16. THE ONLINE SITE (TO BE READ WITH OUR TERMS AND CONDITIONS)
16.1 Subject to development and circumstances from time to time, PMS may provide products and/or services via the Online Site. When you visit the Online Site the web servers will generally record anonymous information such as the time, date and URL of the request. This information assists PMS to improve the structure of its Online Site(s) and monitor the performance. From time to time PMS may also use third parties to analyse this anonymous information;
16.2 As mandatory in the usage of the Online Site, PMS may require standard information such as login ID, password, Personal Data for verification purposes, contact details and/or identification information. This information is necessary for PMS to provide the products and services you are subscribing for. You are required to maintain your secrecy of own login ID and password enabling the access to the Online Site or application. It is strongly stressed that PMS will not be able to secure the Personal Data if you choose to reveal your own login ID and password to anyone and as such, is not liable for any breach or leakage of Personal Data.

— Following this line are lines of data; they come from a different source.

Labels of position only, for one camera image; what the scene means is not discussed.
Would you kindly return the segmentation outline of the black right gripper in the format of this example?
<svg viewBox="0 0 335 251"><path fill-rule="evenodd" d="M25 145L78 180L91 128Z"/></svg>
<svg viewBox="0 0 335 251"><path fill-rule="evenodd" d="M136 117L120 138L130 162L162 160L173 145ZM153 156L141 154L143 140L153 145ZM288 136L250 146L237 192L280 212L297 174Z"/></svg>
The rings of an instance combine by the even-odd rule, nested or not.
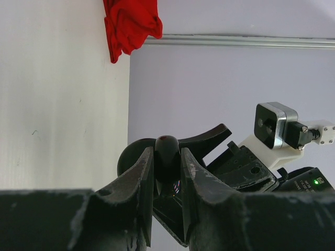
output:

17. YOUR IP ADDRESS(ES), COOKIES AND OTHER CAPTURES
17.1 PMS may collect your Internet Protocol (IP) addresses if you choose to browse or login into your account via the Online Site or application. IP addresses are assigned to computers or mobile devices on the internet to uniquely identify them within the network. PMS also collects and manages IP addresses as part of the service of providing internet session management, if any and for security purposes;
17.2 The Online Site may transmit to your computer or devices a feature known as ‘cookies’. It is a package of data that allows PMS’s server to identify and interact more effectively with your computer or devices instead of having to spend more time on identifying each user and/or visitor, thereby also providing additional login convenience. However, you are at your liberty or choice to configure, personalise the application or web browser to refuse, reject or even delete such cookies;
17.3 PMS may also collect and/or record the information that your browser sends whenever you visit our Online Site including but not limited to browser type, webpage that you were visiting before you came to our Online Site, the pages that within PMS you visit, time spent on these pages, items and information searched for on our Online Site, access times and dates and other statistics which are not specifically mentioned herein;
17.4 The computer data and/or information other than Personal Data as mentioned aforesaid may be collected for analysis and evaluation in order to assist to improve the Online Site, services and products we provide and will not be used in association with any other Personal Data.
18. INTEREST BASED ADVERTISING (IBD)
PMS or the Online Site may collect and process your Personal Data and/or anonymous information about the web browsing activity of a customer internet-enabled device and use that information to associate your browser with one or more pre-defined interest categories. This enables PMS to provide advertisements to you that are tailored to your interests. IBD is a way of making the advertisements on the Online Sites you visit more relevant to you. It makes the advertising more relevant to you for your convenience and interest.
19. CONTACT METHOD
We are committed to protect the Personal Data of all customers and/or users. If you have any questions in relation to this PDPP and/or wish to withdraw your consent, access or modify the Personal Data that we have collected or processed or complaints pertaining to this PDPP, please contact us with the following method and we will respond to such request promptly or within three (3) working days:
19.1 email to: [email protected] attention to PMS Compliance Officer
20. PREVAILING LANGUAGE
In the event of any inconsistencies, errors, mistakes or discrepancies between the English version and other translated versions of this PDPP whether done by PMS or other unknown third party(ies), the English version shall prevail.